B13K-05:
Characterizing nitrous oxide sources by mass spectrometric analyses of several isotopologues

Monday, 15 December 2014: 2:40 PM
Paul Magyar, Victoria J Orphan and John M Eiler, California Institute of Technology, Pasadena, CA, United States
Abstract:
Nitrous oxide can be produced by a broad range of processes under various environmental conditions, making it generally difficult to establish the sources of N2O. We have developed high resolution mass spectrometric techniques to provide six-dimensional isotopic fingerprints of N2O. On a single sample, we measure δ15N, δ18O, ∆17O, 15N site preference (‘SP’), and the clumped isotopologues 14N15N18O and 15N14N18O. The relative abundance of these clumped isotopologues is expressed as (1) a 15N site preference for 18O-containing isotopologues (‘SP18’) and (2) an overall preference for clumped isotopologues, ∆(14N15N18O+15N14N18O), over the expectation for a random distribution of isotopes among isotopologues. Each of these six isotopic parameters distinctively combines information about substrates, equilibrium exchange reactions, diffusive transport, mixing, and the kinetics of production and consumption mechanisms. We will describe the preliminary characterization of N2O produced by various biotic and abiotic sources. In particular, nitrous oxide from a genetic mutant of the denitrifying bacterium Pseudomonas aeruginosa strain PA14 that lacks the ability to reduce N2O to N2 is shown to have a site preference consistent with past measurements of denitrifiers.

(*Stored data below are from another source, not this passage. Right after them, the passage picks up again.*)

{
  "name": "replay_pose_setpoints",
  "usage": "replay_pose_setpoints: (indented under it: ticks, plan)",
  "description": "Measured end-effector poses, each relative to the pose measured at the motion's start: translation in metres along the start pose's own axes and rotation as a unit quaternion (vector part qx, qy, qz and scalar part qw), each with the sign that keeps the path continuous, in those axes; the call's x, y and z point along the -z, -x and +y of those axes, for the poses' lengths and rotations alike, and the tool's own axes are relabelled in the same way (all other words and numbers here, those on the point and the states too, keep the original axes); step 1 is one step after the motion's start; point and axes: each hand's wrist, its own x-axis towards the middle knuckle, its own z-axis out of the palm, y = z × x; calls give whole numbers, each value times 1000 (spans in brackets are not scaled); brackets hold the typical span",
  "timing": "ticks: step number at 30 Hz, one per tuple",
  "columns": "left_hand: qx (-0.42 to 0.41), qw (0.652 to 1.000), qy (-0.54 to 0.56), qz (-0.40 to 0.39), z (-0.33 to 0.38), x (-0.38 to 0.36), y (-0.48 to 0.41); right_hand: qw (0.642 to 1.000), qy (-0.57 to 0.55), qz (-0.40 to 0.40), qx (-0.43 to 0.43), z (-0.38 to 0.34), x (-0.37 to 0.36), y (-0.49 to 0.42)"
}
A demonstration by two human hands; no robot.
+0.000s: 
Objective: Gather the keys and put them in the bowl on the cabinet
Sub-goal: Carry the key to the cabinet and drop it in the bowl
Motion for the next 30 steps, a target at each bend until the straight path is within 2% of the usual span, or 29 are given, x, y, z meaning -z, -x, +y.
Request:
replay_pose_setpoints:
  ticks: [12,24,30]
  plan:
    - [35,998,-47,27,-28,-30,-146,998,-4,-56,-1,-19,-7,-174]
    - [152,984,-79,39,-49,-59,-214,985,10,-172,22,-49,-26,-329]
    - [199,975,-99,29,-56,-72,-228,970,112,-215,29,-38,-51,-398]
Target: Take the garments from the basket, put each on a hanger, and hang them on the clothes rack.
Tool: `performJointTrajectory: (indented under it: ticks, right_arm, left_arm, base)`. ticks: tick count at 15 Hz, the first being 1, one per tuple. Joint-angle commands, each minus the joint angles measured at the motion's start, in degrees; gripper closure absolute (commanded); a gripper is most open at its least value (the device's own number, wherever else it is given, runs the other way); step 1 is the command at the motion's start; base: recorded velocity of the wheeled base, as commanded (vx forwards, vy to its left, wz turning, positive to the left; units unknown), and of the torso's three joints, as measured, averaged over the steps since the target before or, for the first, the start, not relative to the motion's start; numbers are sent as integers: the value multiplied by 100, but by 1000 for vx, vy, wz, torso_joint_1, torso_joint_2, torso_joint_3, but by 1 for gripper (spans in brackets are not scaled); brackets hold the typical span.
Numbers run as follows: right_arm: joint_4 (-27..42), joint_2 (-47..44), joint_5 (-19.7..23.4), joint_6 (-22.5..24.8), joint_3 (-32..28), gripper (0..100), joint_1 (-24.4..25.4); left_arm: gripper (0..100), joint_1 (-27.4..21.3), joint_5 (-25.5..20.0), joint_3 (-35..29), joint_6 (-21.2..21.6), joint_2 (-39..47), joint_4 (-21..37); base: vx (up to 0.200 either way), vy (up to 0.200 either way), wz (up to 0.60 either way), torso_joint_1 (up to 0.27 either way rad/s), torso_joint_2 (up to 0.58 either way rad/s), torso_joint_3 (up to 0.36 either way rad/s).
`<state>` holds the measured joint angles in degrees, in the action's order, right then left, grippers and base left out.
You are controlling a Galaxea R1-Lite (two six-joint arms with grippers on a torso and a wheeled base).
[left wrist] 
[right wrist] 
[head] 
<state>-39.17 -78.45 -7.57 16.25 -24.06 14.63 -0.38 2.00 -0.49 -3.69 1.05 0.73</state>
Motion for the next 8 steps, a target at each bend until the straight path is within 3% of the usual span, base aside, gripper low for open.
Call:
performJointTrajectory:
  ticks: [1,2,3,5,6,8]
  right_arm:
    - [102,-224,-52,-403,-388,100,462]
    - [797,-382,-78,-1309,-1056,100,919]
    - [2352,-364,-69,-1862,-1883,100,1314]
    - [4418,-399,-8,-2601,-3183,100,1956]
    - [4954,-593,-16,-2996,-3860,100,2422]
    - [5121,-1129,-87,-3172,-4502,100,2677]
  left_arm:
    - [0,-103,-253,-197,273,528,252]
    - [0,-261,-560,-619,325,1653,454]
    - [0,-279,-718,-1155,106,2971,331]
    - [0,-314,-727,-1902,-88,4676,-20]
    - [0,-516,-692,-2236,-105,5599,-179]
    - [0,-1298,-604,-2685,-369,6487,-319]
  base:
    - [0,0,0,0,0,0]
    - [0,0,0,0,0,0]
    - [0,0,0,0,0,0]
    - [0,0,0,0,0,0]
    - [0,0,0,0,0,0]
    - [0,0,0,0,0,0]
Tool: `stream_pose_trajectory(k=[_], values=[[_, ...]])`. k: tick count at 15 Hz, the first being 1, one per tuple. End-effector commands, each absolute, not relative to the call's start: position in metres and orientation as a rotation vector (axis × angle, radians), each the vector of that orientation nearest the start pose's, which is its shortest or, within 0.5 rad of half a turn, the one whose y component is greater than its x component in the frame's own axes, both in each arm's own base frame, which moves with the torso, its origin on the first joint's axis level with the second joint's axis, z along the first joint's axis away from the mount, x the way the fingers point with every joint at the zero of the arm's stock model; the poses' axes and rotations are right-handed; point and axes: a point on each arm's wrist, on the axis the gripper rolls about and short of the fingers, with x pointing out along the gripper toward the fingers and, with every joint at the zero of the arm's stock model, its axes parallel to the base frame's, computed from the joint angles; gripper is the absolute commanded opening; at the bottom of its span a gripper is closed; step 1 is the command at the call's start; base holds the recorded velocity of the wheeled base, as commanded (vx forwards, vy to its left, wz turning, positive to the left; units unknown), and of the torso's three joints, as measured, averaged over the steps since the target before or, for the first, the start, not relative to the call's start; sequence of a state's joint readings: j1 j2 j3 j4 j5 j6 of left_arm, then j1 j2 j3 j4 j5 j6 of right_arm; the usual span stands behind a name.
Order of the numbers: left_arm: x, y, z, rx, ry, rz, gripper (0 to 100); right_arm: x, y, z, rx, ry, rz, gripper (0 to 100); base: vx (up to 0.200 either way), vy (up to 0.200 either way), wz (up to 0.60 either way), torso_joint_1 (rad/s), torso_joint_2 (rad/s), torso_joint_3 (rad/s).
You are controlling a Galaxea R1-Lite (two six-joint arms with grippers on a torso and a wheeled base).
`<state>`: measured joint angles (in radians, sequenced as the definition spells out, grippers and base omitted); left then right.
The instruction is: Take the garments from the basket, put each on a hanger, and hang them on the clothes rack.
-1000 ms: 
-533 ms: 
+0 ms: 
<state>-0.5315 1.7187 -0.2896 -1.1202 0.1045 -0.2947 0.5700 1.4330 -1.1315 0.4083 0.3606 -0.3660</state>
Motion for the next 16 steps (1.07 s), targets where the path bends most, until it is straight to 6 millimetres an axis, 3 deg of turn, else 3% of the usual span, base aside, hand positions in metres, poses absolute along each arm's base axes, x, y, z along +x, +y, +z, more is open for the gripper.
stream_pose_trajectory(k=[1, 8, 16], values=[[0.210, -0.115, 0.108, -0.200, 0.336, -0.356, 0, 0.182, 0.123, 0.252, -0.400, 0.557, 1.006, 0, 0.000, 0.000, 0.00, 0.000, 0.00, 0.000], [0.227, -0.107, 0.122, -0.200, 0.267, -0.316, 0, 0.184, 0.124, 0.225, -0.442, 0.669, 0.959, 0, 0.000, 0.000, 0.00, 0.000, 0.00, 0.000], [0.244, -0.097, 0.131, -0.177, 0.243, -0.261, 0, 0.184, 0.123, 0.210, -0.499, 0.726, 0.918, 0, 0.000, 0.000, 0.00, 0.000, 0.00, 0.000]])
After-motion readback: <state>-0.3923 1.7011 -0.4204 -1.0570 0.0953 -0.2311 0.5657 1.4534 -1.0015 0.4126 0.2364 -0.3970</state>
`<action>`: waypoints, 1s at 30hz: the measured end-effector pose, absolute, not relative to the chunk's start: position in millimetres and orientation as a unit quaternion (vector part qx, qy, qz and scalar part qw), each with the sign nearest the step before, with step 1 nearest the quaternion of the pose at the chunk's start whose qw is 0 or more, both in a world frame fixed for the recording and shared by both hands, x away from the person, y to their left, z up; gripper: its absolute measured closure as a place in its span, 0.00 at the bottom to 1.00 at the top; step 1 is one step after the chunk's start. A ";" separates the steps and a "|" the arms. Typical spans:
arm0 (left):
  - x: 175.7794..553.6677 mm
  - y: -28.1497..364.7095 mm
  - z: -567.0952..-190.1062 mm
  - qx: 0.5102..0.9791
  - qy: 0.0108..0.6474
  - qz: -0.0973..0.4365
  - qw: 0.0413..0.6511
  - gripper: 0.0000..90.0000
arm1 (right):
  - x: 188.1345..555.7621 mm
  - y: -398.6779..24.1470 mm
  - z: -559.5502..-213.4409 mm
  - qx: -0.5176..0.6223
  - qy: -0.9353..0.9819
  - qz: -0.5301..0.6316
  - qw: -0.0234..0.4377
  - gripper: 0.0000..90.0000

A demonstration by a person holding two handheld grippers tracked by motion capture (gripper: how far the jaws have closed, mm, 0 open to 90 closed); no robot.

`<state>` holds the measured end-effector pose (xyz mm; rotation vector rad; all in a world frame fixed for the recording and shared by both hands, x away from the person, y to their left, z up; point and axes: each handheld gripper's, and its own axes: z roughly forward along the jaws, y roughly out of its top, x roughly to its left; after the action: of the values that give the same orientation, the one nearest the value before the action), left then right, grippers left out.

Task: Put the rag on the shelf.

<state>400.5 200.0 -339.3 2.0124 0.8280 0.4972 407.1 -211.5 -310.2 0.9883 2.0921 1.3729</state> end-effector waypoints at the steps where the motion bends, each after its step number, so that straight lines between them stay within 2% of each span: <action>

Its clumped isotopic composition is also distinct from predicted values for equilibrium and provides a signature for N2O production by a denitrifier. Measurements of ∆17O from two experiments with different starting nitrate ∆17O can be used to determine both the effective 18O/16O fractionation factor for reduction of nitrate to N2O (37±4‰), as well as the fraction of O atoms exchanged with water for this organism (52±6%). N2O collected from Lake Vida, Antarctica, has a site preference and clumped isotope composition distinct from that produced by P. aeruginosa. Also, both SP and ∆(14N15N18O+15N14N18O) in Lake Vida N2O are negative, which places constraints on its production and processing, and suggests synthesis at a transition state quite distinct from either the known NO reductase enzymes or the structure of N2O itself.